Statement on The NC Division of Air Quality’s letter requiring Duke to meet Clean Air Act standard
The North Carolina Division of Air Quality (DAQ) today notified Duke Energy Carolinas that the new unit recently permitted at Duke’s Cliffside power plant near Shelby must incorporate the most stringent emissions limitations achievable for mercury and other hazardous air pollutants as required by the Clean Air Act.
Citing the Clean Air Act as well as a recent federal court ruling striking down EPA’s unlawful attempt to remove coal fired power plants from the list of sources of hazardous air pollutants, including mercury, DAQ stated “the public interest is best served by assuring that Unit 6…has the maximum degree of reduction in emissions achievable” and urges Duke to agree to the initiation of a public process that will determine the maximum degree of reduction in such emissions.
Just nine days after Duke received its permit for Cliffside, the Court of Appeals for the D.C. Circuit struck-down as unlawful EPA’s attempt to “delist” power plants from the list of sources covered by hazardous air pollution control requirements.

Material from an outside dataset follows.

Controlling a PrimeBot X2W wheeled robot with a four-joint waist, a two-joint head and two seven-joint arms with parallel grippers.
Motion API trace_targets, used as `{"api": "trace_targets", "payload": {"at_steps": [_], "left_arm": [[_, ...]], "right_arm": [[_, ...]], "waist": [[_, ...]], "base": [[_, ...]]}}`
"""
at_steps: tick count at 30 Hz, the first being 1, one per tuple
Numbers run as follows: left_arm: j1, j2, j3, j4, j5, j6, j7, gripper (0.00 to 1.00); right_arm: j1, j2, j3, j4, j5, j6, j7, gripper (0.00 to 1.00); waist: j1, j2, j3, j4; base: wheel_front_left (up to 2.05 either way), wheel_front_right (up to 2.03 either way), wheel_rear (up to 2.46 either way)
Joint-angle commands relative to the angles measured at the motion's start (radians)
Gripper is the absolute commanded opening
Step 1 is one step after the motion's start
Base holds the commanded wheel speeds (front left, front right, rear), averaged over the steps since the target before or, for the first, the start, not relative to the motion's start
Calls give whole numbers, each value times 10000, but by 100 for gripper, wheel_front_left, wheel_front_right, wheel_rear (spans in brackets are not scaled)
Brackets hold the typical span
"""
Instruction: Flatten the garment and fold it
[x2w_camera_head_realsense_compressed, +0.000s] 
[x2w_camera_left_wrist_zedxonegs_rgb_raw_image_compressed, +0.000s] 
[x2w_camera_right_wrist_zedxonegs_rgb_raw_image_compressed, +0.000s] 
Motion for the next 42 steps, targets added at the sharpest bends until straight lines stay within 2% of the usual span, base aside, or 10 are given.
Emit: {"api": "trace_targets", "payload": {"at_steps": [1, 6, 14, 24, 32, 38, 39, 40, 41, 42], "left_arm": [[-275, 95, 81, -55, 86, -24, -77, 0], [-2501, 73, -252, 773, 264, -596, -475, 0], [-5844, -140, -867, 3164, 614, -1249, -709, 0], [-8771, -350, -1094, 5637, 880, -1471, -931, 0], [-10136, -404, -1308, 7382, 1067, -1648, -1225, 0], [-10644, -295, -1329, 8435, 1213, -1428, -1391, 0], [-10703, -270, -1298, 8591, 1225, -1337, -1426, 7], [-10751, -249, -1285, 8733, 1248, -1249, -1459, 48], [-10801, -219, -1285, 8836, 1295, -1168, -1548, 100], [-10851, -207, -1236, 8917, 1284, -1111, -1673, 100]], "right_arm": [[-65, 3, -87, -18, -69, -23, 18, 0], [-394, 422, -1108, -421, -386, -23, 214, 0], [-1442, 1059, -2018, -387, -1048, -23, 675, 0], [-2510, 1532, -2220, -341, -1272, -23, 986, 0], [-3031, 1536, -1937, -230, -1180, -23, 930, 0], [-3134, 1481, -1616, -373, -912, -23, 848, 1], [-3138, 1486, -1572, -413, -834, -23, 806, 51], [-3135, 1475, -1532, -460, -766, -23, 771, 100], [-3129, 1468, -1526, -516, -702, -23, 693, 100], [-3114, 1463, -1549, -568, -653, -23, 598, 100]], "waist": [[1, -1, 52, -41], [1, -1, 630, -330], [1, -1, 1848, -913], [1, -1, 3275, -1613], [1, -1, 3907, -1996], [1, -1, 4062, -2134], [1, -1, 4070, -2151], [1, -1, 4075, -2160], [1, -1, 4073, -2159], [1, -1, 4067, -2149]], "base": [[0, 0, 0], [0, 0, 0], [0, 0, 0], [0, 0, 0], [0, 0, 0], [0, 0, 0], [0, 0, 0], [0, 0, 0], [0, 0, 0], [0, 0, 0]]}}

This ruling makes it clear that power plants were never lawfully removed from the list of sources covered by the Clean Air Act’ stringent requirements for hazardous air pollutants.
Last month, the Southern Environmental Law Center, on behalf of Environmental Defense Fund, Natural Resources Defense Council, Southern Alliance for Clean Energy, National Parks Conservation Association and the Sierra Club, notified Duke that the company is violating the law by constructing a new unit at its Cliffside power plant without complying with Clean Air Act standards for mercury and other hazardous air pollutants (HAPs) and that continuing to do so could result in a lawsuit.

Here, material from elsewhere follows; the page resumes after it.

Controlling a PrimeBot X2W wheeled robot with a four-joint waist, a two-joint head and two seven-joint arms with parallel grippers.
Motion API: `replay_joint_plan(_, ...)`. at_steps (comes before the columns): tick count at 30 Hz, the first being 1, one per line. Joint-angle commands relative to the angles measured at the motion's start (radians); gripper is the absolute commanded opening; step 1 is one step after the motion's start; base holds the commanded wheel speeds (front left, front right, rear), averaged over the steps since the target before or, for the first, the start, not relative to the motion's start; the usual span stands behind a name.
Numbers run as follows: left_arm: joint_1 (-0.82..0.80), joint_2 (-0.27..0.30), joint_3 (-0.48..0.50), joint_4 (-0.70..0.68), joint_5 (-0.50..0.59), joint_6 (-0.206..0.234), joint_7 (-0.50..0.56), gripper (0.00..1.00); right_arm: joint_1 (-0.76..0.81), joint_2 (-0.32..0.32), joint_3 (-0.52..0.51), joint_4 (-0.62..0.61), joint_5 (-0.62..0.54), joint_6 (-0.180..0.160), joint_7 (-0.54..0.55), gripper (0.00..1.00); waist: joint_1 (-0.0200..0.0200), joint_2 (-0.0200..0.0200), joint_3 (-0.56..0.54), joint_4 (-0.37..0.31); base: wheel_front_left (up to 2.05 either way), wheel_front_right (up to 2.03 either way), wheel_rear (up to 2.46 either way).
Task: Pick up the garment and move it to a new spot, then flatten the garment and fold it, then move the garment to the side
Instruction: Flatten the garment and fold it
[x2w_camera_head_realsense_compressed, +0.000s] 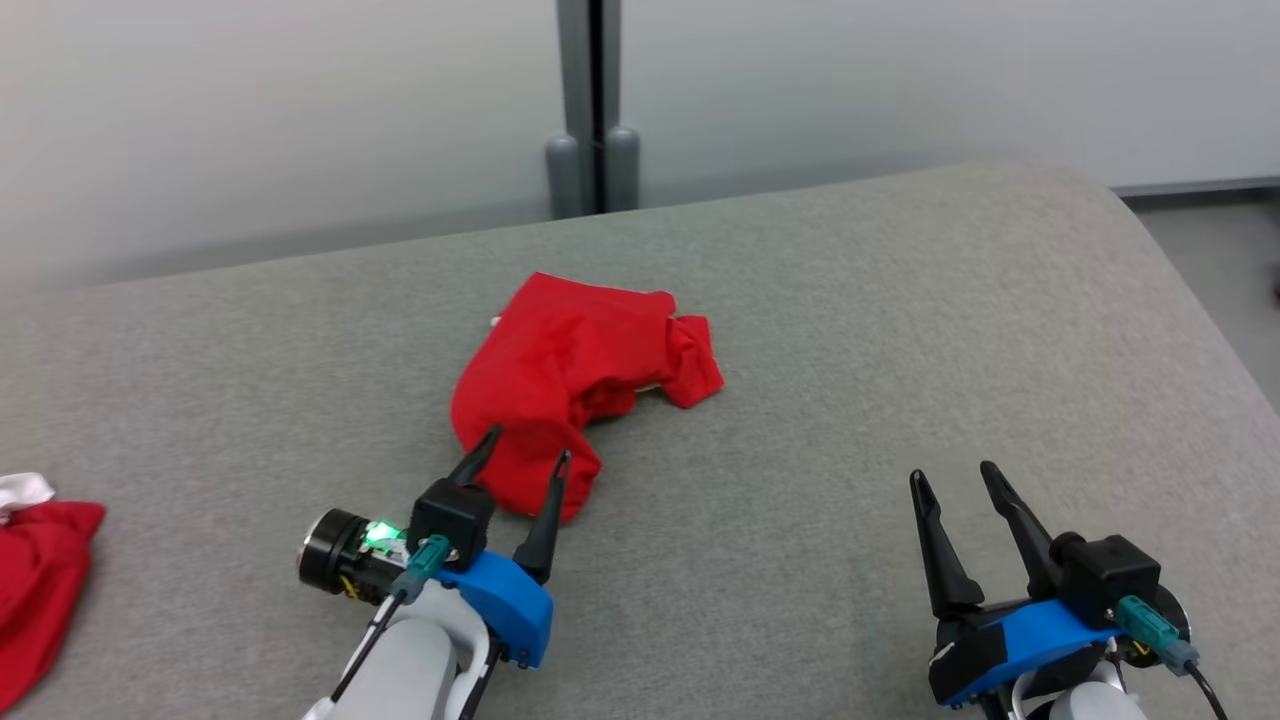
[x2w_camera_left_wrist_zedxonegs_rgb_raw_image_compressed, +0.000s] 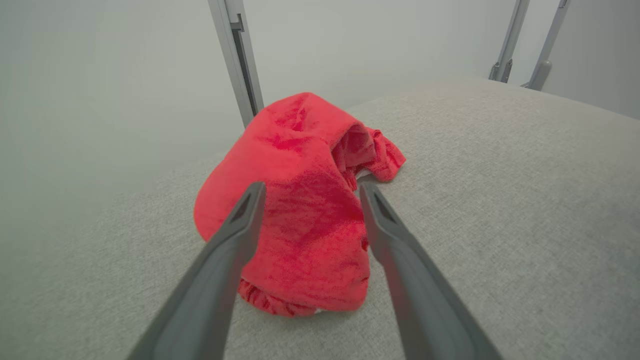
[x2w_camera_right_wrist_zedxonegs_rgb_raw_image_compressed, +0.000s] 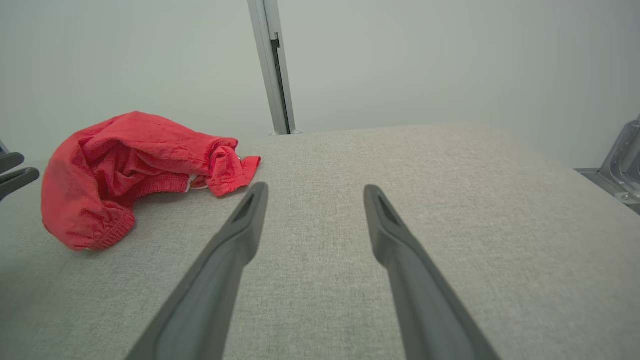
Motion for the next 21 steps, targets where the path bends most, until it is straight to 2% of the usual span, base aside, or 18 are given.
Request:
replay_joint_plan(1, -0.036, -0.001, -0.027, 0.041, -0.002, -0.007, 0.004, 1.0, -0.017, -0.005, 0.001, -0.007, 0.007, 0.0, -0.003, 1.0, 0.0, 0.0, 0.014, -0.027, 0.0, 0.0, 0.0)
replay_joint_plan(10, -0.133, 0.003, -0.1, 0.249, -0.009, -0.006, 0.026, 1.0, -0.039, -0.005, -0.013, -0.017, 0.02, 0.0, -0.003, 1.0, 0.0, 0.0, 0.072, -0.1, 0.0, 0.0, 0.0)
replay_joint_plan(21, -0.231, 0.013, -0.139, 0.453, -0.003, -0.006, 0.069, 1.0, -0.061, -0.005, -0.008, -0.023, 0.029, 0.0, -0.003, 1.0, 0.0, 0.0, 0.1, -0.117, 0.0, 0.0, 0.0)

The following is a statement from SELC attorney Gudrun Thompson on the DAQ letter sent today.
Gudrun Thompson: “We are pleased that the Division of Air Quality is requiring Duke Energy to meet maximum achievable limits on hazardous air pollutants including mercury at its new Cliffside unit, as required by the Clean Air Act. We look forward to participating fully in the public process that DAQ has initiated.
“In the meantime, while some parties may debate the point, the law is clear – Duke’s construction of the new Cliffside unit is subject to the stringent Clean Air Act standards to protect people from hazardous air pollution. The Clean Air Act clearly prohibits the new Cliffside unit from being constructed, unless and until Duke demonstrates and meets maximum achievable limits on hazardous air pollutants. Yet Duke stubbornly clings to the U.S. EPA’s illegal attempt to exempt coal-fired power plants from the Act’s requirements for controlling hazardous air pollution.
“The bottom line is this: Duke is violating the Clean Air Act every day it continues to build the new Cliffside unit. By proceeding with construction in violation of this prohibition, Duke is needlessly exposing its shareholders and ratepayers to unnecessary costs and potential threats to their health and the environment.”